Pyridine adducts of arylbismuth(III) halides
Abstract
A range of bismuth trihalide and arylbismuth(III) halide complexes with pyridine ligands has been prepared and structurally characterised. The complex [BiI3(py)3] (py = pyridine) is octahedral with the iodide and pyridine ligands arranged in a mer configuration. A seven-co-ordinate complex [BiCl3(py)4] is also described.

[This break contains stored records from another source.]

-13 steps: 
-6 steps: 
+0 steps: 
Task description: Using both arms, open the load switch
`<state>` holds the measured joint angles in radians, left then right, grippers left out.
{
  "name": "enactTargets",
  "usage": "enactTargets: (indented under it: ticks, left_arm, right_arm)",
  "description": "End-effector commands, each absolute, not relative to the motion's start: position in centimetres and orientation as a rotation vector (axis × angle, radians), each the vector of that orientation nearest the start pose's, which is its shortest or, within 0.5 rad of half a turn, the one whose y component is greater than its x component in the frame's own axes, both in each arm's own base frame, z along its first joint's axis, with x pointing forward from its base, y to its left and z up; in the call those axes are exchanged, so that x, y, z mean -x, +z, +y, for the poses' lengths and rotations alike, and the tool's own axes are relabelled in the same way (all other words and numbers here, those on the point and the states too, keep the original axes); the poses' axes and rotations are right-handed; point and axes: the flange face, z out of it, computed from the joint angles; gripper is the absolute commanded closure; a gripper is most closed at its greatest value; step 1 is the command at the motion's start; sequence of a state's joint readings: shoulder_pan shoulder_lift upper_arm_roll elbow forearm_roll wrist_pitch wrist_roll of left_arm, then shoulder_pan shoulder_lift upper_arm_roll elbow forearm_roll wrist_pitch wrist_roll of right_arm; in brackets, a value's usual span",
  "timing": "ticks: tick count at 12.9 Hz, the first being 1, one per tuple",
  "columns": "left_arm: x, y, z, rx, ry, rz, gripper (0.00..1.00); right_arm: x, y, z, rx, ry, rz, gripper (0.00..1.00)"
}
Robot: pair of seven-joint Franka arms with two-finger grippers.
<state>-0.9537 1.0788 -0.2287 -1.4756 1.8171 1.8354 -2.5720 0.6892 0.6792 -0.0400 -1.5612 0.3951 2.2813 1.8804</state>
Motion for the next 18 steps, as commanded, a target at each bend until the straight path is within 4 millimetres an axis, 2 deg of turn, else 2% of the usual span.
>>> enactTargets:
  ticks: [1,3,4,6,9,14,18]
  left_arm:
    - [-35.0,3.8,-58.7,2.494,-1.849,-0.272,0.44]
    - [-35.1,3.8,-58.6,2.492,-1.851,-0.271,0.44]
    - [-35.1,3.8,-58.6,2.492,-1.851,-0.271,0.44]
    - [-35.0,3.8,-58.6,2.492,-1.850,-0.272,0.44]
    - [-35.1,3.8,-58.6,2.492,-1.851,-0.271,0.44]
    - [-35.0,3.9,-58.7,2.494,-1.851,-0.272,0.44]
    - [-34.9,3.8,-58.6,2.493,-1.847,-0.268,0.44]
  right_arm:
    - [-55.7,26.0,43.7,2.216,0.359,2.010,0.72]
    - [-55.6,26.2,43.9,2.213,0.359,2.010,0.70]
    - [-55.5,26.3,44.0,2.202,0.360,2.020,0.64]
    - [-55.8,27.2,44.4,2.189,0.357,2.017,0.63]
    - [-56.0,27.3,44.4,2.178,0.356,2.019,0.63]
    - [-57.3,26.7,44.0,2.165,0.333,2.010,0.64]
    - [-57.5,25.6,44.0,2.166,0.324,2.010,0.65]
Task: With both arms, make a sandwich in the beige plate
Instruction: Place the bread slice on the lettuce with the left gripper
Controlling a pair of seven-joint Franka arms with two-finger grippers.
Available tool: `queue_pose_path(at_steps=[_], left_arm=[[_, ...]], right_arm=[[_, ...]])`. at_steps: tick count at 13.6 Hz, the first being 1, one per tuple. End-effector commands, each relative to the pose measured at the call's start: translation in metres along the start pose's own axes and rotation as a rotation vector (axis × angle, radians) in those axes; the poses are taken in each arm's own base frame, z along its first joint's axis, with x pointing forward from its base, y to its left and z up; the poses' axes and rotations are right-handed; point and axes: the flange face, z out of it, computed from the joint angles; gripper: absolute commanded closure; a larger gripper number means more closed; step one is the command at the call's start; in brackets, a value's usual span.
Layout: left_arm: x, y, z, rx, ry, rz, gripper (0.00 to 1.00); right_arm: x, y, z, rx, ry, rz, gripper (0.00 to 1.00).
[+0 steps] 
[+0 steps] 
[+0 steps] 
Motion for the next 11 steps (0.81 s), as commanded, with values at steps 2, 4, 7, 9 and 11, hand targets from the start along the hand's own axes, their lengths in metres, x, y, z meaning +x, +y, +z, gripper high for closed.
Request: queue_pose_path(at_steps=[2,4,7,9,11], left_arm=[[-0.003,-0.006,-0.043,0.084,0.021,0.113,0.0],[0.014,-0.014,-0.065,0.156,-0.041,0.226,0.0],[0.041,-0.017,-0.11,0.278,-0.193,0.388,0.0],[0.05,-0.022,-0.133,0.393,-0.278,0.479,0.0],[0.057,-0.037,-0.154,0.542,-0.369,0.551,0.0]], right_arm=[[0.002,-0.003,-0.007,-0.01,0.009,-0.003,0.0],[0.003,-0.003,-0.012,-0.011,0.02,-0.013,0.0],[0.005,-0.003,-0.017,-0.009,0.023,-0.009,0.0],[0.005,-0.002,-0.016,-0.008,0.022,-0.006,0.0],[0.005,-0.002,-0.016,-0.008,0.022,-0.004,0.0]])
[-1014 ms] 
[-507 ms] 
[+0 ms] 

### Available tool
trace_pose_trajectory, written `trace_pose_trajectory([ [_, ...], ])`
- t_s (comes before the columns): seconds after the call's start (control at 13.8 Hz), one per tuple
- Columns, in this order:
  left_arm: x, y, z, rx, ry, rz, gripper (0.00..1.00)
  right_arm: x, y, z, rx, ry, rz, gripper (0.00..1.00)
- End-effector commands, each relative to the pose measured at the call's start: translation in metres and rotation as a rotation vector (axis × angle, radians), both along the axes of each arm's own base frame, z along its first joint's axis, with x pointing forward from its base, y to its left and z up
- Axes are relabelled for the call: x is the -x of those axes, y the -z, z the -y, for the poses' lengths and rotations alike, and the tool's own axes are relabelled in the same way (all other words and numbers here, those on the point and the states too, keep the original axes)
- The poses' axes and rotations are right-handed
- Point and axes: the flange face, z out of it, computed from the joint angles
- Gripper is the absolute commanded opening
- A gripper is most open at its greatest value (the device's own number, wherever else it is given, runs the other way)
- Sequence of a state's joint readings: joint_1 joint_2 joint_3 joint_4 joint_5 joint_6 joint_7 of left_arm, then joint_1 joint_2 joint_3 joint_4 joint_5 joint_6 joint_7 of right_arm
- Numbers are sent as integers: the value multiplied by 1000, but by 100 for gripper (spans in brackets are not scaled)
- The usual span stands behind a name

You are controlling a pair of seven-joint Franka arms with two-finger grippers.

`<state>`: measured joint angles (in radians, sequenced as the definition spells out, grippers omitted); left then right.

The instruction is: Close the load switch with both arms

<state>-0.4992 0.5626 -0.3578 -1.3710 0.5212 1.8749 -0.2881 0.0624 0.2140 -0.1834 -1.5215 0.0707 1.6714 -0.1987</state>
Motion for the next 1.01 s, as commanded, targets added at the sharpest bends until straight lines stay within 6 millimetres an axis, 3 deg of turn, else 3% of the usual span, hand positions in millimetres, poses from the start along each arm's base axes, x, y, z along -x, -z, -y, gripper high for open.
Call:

The compounds [BiCl2Ph(4-Mepy)2] (4-Mepy = 4-methylpyridine), [BiBr2Ph(4-Mepy)2], [BiBr2Ph(4-Butpy)2] (4-Butpy = 4-tert-butylpyridine) and [BiI2Ph(4-Butpy)2] all have a five-co-ordinate, square-based pyramidal bismuth centre in which the phenyl group occupies the apical position with two trans halides and two trans pyridine ligands residing in the basal plane. In the solid state these moieties are dimerised through a pair of weak asymmetric halide bridging interactions. The complexes [BiBr2Ph(py)2] and [BiI2Ph(4-Mepy)2] have similar monomeric units but in the former case these are weakly associated into polymeric chains rather than dimers whereas, for the latter, dimers are formed through a single bridging iodide. In the structure of the ionic compound [4-ButpyH][BiCl3Ph(4-Butpy)] the [BiCl3Ph(4-Butpy)]– anion is monomeric with a square-based pyramidal structure in which the phenyl group is in an apical site whilst the three chlorides and 4-Butpy ligand occupy the basal positions. An example of a diphenylbismuth halide complex is seen in the structure of [BiIPh2(4-Mepy)], the monomeric unit of which contains a four-co-ordinate bismuth centre with a geometry based on an equatorially vacant trigonal bipyramid in which the two phenyl groups are equatorial and the iodide and 4-methylpyridine ligand are axial. A weak association into polymeric chains occurs through long Bi· · ·I interactions approximately trans to one phenyl group. All compounds are discussed in terms of their structure and bonding and compared with related materials previously characterised.